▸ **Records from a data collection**
········
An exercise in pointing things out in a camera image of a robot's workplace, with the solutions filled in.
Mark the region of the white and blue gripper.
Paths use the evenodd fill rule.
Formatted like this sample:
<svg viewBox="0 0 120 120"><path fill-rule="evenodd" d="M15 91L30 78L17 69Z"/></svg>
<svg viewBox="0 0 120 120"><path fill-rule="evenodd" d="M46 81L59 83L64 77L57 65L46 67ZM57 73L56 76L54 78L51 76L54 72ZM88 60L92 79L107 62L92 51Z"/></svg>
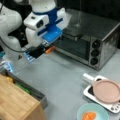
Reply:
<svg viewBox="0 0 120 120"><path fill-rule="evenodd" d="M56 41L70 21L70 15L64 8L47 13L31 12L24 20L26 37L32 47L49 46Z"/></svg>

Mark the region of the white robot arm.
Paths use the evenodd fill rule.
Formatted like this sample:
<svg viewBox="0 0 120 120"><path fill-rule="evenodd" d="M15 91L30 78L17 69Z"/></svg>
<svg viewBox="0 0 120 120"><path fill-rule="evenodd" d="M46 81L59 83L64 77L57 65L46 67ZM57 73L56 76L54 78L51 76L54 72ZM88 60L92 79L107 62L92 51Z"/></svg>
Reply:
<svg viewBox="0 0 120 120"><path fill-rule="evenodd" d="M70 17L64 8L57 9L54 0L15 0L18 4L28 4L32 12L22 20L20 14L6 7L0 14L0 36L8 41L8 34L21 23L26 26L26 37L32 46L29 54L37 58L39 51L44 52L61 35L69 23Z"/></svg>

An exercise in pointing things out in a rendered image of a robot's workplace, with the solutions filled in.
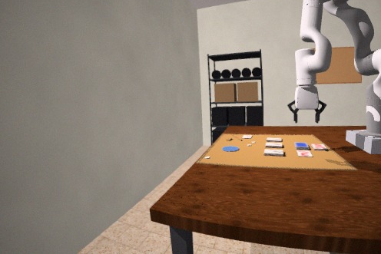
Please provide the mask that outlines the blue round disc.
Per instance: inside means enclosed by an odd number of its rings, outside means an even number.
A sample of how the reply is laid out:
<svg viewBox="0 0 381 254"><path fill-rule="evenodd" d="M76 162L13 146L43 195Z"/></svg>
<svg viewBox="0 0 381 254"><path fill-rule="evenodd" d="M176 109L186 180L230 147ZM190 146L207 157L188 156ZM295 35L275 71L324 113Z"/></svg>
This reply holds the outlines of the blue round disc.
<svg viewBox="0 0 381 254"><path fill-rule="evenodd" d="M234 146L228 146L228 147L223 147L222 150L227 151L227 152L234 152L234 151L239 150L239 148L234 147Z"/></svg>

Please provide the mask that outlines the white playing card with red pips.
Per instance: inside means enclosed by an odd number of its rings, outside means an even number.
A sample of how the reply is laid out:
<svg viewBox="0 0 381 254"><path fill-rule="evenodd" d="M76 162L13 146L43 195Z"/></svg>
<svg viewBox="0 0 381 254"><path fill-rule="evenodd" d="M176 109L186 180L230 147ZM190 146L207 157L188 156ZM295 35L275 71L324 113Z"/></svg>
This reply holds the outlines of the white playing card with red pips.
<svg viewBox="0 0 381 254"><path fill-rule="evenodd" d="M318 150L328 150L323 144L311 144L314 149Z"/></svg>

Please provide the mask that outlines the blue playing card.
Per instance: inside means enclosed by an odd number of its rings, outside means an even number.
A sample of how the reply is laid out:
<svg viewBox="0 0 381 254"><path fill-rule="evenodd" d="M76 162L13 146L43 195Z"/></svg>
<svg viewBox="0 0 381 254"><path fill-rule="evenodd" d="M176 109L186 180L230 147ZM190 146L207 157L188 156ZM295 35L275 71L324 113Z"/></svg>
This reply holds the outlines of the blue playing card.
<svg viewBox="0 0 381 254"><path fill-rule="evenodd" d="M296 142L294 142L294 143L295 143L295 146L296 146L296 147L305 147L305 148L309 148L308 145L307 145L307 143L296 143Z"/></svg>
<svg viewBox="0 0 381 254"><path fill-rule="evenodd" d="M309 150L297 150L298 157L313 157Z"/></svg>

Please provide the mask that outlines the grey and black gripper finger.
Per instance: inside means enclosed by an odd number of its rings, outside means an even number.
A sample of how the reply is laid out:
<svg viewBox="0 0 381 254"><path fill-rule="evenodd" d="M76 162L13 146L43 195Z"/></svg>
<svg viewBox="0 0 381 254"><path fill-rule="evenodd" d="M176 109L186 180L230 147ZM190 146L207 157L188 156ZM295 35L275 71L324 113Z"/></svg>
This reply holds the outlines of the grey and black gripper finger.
········
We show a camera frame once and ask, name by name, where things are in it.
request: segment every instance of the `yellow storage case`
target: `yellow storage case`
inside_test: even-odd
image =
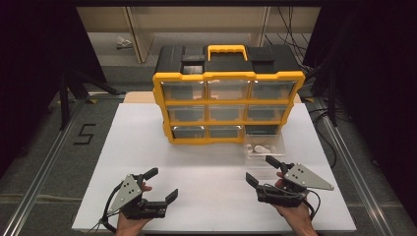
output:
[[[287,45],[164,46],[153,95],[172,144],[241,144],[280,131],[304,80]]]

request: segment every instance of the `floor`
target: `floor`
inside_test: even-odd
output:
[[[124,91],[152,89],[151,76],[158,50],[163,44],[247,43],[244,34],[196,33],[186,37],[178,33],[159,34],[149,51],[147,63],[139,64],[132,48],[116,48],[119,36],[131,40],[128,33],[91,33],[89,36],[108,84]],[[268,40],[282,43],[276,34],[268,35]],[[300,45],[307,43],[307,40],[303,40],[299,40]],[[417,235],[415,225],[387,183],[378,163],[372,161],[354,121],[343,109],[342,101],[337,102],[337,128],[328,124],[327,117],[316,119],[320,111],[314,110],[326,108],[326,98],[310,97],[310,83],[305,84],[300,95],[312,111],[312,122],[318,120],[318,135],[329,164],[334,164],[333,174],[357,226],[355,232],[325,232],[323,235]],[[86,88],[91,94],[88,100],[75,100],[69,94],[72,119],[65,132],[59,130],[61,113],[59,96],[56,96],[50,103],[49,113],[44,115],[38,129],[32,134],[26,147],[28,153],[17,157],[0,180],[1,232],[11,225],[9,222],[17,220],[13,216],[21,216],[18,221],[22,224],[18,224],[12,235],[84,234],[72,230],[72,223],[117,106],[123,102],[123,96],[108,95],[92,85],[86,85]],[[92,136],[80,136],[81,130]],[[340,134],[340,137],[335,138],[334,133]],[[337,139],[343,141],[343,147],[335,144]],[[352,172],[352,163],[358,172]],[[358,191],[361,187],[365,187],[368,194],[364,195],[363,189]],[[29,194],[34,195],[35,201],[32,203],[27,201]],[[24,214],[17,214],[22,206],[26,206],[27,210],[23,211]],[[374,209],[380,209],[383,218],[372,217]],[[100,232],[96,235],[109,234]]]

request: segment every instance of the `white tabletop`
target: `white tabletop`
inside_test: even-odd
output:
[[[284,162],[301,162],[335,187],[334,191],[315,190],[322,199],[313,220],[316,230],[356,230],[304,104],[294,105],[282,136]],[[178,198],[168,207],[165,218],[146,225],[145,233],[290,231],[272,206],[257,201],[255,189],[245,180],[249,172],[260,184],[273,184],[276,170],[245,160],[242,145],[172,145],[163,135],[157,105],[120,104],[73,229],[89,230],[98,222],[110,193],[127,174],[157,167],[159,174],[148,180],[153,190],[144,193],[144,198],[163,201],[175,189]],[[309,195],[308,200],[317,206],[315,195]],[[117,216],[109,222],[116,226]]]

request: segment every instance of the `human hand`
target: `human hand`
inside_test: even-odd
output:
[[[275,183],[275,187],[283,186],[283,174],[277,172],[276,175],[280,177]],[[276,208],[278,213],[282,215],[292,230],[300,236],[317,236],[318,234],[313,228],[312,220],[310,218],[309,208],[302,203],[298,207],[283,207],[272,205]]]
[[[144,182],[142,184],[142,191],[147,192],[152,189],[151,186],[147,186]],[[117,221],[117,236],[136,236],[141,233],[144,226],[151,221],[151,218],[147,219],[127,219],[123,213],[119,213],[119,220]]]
········
▸ **Activity**
State the number of lines above that hold the string "exercise", with nothing added.

▸ **Task response**
2